Existen diversos tipos de rinoplastias, hay quienes optan por disminuir el tamaño de la nariz, hay quienes se animan a aumentarlo, otros buscan cambiar la forma de la punta o del dorso, también hay quienes desean estrechar los orificios nasales y hasta cambiar el ángulo entre la nariz y el labio superior. En ocasiones la cirugía se combina con el tabique nasal. En ese caso se le denomina septoplastia.

La rinoplastia se aconseja realizarla a partir de los 15 años, aunque claro hay excepciones como cuando la deformidad de la nariz llega a alterar la personalidad de la persona. Actualmente hay personas de más de 40 años que se animan por este tipo de operación como un complemento al rejuvenecimiento facial.

El médico cirujano se encargará de evaluar las características de la anatomía de tu rostro para que la nueva nariz tenga perfecta armonía con los pómulos, labios y mentón.

Es importante mencionar que para este procedimiento se utiliza anestesia local o general para la sedación.

¿Existen riesgos?
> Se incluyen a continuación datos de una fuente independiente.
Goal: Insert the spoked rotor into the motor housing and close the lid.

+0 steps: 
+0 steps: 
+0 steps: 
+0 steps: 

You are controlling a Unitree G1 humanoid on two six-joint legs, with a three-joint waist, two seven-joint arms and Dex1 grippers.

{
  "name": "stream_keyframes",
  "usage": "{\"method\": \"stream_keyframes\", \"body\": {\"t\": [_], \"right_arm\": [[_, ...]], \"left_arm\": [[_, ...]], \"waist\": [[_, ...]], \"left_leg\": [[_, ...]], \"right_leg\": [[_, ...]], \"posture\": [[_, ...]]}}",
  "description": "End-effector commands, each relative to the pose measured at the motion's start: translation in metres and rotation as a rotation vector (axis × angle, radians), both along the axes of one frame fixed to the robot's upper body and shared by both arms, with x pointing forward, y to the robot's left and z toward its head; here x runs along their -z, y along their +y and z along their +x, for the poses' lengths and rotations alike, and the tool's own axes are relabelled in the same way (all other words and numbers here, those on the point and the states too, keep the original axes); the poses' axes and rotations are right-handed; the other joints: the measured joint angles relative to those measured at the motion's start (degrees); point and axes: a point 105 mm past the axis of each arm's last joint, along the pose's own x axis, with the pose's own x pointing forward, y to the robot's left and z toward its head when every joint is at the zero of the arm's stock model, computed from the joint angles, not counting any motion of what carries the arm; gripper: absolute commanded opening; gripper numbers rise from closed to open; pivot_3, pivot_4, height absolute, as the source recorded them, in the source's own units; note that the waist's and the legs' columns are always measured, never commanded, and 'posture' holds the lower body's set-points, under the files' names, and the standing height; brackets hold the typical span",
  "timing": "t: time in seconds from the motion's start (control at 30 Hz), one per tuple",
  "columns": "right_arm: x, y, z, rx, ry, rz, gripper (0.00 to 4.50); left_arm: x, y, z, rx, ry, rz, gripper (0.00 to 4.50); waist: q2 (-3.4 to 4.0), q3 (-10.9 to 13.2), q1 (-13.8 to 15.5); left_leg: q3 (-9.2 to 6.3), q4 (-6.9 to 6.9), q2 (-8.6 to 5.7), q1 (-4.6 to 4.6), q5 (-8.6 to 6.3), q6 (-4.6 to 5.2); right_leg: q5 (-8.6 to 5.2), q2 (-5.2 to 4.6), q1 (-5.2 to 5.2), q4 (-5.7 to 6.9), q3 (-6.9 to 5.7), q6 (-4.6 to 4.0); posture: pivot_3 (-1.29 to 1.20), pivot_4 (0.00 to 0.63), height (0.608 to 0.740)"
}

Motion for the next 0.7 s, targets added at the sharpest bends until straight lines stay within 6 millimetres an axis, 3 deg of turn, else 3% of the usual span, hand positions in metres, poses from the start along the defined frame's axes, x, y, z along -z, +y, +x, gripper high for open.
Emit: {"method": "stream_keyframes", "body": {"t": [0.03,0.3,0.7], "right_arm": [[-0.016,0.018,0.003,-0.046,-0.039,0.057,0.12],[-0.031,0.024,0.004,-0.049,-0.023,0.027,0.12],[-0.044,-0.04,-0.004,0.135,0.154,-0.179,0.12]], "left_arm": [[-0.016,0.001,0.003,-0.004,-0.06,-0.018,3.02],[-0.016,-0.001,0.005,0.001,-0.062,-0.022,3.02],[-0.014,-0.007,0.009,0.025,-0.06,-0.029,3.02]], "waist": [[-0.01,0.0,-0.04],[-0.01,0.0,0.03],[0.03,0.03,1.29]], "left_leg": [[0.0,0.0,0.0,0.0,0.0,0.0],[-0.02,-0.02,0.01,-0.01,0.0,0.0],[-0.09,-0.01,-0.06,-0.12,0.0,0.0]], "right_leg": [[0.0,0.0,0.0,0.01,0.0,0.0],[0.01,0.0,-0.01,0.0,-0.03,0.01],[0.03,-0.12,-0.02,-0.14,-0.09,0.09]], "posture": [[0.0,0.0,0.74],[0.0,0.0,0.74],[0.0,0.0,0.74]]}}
Como un toda operación siempre cabe la posibilidad de que haya algún riesgo, sin embargo en la rinoplastia es muy baja la tasa, solo alrededor de 5% de los pacientes tienen problemas.

En cuanto al post-operatorio, te interesará saber que se utiliza un pequeño yeso durante una semana. La recuperación es de 7 días para retomar nuestras actividades cotidianas pues durante la semana de post-cirugía, las mejillas, labios y párpados tienden a hincharse. Además puede aparecer en el rostro moretones.